## Task brief
Among the records, which lines include "lens"? List them.
[[ Recorded information, beginning ]]
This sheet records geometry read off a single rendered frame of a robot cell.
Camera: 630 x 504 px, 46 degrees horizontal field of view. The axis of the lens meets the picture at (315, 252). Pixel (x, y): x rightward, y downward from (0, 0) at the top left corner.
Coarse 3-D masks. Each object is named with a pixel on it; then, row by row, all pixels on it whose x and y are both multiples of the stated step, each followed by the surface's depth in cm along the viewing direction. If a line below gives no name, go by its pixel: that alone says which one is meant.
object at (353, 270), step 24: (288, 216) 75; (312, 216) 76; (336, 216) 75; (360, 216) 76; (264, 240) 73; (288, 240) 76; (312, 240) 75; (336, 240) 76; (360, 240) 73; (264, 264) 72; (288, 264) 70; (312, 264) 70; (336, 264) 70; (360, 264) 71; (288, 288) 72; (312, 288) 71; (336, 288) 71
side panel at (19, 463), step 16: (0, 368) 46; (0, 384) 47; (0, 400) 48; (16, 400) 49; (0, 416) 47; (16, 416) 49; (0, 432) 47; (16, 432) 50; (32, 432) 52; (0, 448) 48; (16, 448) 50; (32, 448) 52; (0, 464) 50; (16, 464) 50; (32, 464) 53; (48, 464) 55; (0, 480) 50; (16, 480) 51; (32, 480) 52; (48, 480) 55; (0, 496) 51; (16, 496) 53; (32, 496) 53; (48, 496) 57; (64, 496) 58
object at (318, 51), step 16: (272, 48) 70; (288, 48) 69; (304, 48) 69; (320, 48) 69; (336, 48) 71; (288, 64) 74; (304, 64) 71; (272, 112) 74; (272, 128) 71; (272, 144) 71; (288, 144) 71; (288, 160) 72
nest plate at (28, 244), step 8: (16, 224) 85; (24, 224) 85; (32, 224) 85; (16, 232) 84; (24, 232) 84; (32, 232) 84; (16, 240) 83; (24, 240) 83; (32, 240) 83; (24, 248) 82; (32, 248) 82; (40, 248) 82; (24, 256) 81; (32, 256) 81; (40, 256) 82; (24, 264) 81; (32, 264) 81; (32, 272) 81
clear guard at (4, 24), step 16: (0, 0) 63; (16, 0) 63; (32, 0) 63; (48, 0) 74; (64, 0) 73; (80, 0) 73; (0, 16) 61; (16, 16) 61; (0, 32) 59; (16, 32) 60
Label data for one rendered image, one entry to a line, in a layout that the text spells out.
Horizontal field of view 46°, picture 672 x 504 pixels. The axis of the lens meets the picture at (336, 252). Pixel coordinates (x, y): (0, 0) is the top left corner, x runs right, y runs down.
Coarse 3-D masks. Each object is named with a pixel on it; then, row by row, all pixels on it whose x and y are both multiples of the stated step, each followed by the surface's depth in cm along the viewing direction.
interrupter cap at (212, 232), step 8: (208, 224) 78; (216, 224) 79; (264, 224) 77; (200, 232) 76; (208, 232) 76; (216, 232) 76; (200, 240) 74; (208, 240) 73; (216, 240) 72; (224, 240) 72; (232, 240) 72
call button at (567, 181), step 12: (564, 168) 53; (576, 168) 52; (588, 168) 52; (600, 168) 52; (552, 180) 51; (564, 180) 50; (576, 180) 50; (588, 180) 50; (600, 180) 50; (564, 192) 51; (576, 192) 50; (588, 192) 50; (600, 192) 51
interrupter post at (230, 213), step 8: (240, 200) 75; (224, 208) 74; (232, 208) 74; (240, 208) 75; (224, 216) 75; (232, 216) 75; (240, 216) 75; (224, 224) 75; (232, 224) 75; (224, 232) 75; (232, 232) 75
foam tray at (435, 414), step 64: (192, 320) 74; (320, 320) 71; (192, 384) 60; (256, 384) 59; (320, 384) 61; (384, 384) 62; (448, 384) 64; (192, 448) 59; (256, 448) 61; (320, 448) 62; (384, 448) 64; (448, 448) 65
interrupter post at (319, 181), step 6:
[[ Recorded information, end ]]
## Exercise solution
Camera: 630 x 504 px, 46 degrees horizontal field of view. The axis of the lens meets the picture at (315, 252). Pixel (x, y): x rightward, y downward from (0, 0) at the top left corner.
Horizontal field of view 46°, picture 672 x 504 pixels. The axis of the lens meets the picture at (336, 252). Pixel coordinates (x, y): (0, 0) is the top left corner, x runs right, y runs down.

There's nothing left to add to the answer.